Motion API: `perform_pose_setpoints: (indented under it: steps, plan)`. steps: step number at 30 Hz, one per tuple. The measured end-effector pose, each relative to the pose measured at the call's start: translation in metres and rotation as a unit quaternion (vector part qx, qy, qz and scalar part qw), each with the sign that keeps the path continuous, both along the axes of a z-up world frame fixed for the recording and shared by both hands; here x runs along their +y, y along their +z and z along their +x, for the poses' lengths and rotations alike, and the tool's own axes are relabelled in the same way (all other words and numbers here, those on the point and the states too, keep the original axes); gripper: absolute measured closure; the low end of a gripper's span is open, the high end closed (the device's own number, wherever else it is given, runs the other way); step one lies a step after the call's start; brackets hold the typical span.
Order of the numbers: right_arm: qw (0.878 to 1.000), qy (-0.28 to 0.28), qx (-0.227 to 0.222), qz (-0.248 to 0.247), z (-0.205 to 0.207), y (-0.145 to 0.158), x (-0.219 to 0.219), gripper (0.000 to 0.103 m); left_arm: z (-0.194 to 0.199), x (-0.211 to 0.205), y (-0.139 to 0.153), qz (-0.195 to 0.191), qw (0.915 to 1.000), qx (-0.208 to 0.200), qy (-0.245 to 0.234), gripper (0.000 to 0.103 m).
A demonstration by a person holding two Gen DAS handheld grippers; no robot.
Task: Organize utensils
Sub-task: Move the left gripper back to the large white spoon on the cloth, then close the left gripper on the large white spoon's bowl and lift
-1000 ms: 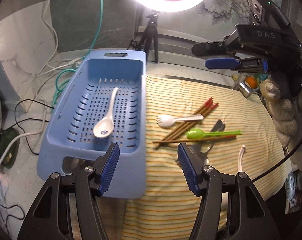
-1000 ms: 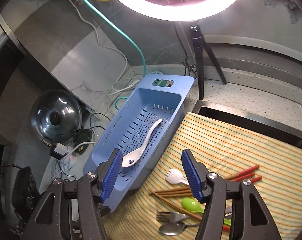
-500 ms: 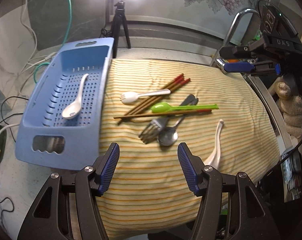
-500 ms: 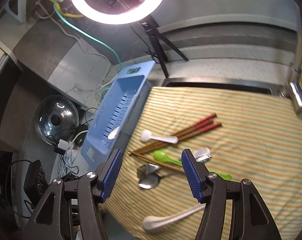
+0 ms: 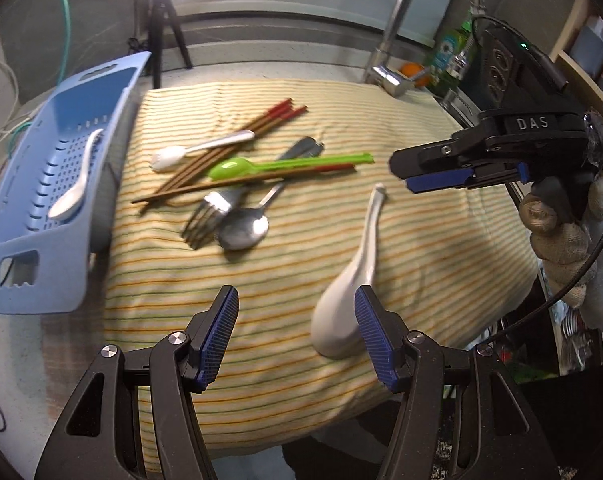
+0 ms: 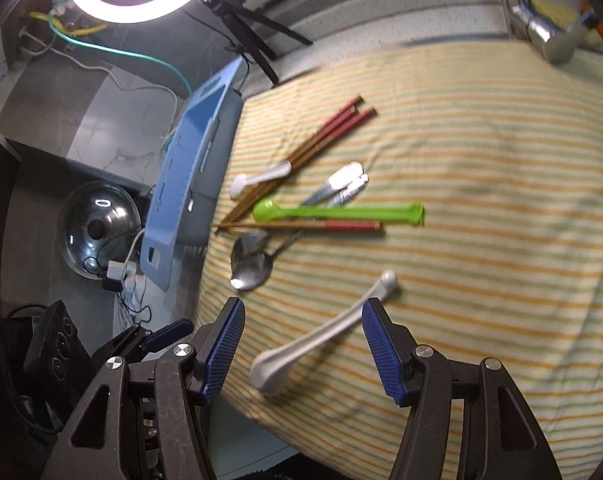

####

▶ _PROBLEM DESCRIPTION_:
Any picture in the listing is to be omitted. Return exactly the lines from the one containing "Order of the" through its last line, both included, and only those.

▶ _WRITTEN RESPONSE_:
Order of the numbers: right_arm: qw (0.878 to 1.000), qy (-0.28 to 0.28), qx (-0.227 to 0.222), qz (-0.248 to 0.247), z (-0.205 to 0.207), y (-0.145 to 0.158), x (-0.219 to 0.219), gripper (0.000 to 0.103 m); left_arm: z (-0.194 to 0.199), x (-0.211 to 0.205), y (-0.139 to 0.153), qz (-0.195 to 0.191), qw (0.915 to 1.000), qx (-0.208 to 0.200), qy (-0.245 to 0.234), gripper (0.000 to 0.103 m).
A demonstration by a person holding two Gen DAS handheld grippers; no robot.
Task: Organize utensils
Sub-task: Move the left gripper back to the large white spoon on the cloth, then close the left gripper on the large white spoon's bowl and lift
-1000 ms: 
-1000 ms: 
-500 ms: 
-500 ms: 
+0 ms: 
+0 ms: 

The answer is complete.